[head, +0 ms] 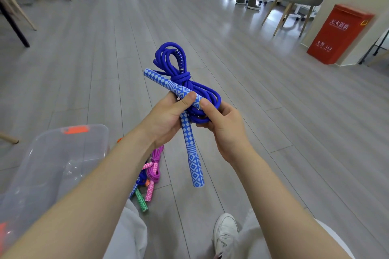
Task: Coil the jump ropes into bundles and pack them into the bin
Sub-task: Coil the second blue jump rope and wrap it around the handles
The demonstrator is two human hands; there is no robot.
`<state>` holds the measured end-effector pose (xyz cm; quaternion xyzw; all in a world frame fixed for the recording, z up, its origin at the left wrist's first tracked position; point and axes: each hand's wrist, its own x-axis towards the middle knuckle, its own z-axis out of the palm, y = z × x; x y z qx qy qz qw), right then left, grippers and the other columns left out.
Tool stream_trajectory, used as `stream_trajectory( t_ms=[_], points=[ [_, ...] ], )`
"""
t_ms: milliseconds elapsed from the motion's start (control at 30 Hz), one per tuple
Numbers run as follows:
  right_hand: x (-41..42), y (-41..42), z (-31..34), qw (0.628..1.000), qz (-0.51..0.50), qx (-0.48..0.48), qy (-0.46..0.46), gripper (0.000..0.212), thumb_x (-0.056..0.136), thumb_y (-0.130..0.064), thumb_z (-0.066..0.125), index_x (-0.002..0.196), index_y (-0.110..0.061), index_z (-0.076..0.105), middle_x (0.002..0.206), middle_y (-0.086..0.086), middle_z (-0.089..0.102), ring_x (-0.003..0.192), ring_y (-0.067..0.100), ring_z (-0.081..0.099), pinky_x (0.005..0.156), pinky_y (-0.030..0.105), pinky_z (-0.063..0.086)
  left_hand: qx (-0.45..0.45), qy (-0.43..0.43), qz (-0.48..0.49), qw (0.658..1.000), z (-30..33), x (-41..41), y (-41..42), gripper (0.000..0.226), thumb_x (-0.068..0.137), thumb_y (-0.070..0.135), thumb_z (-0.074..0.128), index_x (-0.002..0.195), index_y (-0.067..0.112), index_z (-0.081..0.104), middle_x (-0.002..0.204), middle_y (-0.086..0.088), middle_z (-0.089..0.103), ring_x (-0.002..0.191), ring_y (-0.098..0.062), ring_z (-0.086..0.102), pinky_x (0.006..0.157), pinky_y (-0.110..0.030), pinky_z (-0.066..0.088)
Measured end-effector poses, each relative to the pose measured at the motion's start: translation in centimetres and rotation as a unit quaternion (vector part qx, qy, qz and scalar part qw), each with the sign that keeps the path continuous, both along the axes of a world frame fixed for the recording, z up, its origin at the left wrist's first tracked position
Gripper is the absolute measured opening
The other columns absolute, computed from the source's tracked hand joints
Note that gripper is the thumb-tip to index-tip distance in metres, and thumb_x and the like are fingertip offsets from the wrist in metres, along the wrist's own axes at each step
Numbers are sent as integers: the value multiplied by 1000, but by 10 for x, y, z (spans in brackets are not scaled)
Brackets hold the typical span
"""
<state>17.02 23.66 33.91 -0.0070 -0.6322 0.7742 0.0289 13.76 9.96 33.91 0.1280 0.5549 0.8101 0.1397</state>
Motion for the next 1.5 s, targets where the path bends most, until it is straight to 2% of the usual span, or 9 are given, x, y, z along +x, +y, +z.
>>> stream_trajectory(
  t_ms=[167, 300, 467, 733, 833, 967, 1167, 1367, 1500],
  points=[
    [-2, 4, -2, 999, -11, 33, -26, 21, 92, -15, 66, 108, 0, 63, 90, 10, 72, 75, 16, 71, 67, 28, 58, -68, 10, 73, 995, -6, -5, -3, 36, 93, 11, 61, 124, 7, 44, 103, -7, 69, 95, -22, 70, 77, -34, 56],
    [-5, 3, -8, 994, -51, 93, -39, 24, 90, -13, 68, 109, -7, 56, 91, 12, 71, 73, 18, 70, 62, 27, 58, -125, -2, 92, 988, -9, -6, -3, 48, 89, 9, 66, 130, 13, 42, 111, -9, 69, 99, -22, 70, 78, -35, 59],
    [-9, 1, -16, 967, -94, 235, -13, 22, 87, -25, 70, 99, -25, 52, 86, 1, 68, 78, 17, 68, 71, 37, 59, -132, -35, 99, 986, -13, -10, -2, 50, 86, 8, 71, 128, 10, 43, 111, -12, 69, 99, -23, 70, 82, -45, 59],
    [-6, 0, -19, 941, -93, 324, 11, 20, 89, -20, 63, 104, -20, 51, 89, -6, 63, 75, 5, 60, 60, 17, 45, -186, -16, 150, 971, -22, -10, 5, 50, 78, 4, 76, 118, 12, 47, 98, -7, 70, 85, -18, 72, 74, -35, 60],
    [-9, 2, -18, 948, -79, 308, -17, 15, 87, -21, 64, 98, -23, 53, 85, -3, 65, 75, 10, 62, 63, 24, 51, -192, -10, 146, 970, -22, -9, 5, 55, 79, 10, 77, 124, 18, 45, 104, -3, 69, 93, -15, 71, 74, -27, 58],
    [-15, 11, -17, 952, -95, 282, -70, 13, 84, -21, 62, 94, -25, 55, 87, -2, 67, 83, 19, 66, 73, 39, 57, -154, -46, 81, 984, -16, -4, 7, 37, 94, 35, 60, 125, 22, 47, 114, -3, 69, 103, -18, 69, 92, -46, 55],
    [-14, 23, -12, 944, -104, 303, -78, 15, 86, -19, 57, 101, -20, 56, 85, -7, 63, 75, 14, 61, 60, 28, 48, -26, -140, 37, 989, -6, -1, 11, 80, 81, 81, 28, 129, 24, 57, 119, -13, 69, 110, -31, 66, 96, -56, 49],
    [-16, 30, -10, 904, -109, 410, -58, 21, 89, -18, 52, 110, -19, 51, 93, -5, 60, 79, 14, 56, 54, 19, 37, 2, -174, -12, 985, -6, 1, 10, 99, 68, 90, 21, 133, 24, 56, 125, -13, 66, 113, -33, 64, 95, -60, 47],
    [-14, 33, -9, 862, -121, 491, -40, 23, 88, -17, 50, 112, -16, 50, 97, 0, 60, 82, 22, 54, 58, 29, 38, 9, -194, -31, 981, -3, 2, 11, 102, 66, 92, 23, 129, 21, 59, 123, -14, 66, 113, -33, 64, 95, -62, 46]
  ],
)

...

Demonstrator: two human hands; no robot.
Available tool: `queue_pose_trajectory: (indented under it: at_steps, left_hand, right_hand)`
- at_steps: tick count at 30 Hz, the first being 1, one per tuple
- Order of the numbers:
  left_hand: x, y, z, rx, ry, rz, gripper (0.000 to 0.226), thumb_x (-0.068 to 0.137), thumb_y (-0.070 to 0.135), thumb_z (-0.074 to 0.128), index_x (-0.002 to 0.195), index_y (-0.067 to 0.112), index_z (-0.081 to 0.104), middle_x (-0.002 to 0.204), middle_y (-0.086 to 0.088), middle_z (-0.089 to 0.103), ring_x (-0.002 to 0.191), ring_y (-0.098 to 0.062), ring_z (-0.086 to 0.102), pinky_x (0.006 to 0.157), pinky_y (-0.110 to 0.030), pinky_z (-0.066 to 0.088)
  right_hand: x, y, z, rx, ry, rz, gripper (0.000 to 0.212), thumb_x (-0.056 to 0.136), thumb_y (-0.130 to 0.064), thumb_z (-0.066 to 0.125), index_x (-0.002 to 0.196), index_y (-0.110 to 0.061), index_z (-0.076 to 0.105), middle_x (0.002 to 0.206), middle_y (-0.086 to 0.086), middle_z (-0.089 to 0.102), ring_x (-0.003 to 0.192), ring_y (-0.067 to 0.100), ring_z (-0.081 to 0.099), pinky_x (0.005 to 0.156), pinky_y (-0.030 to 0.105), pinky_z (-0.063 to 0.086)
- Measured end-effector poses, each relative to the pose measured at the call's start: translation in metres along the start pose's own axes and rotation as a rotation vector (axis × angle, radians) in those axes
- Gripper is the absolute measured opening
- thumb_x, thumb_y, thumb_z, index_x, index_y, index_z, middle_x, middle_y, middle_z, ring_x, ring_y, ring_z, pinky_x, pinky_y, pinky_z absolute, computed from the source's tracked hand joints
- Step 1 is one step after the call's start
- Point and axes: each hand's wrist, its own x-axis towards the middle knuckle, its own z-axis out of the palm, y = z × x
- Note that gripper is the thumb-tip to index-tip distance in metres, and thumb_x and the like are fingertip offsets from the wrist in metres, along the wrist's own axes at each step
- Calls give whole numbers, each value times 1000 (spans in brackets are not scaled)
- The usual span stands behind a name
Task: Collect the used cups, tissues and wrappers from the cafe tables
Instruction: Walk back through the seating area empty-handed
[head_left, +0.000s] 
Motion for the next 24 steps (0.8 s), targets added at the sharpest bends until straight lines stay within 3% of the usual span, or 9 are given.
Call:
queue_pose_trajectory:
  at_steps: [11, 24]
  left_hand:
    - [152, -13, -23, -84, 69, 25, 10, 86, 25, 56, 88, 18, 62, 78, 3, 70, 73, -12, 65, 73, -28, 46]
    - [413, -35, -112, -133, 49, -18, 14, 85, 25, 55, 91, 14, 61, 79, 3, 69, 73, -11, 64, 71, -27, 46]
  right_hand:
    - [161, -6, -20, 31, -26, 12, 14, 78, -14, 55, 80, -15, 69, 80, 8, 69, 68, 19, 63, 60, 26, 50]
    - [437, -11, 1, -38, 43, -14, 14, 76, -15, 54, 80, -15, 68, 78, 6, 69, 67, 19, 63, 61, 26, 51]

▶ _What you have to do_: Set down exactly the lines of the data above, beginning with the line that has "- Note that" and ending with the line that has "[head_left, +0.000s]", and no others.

▶ _Exercise solution_:
- Note that gripper is the thumb-tip to index-tip distance in metres, and thumb_x and the like are fingertip offsets from the wrist in metres, along the wrist's own axes at each step
- Calls give whole numbers, each value times 1000 (spans in brackets are not scaled)
- The usual span stands behind a name
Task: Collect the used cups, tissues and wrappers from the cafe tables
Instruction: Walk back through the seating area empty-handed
[head_left, +0.000s] 

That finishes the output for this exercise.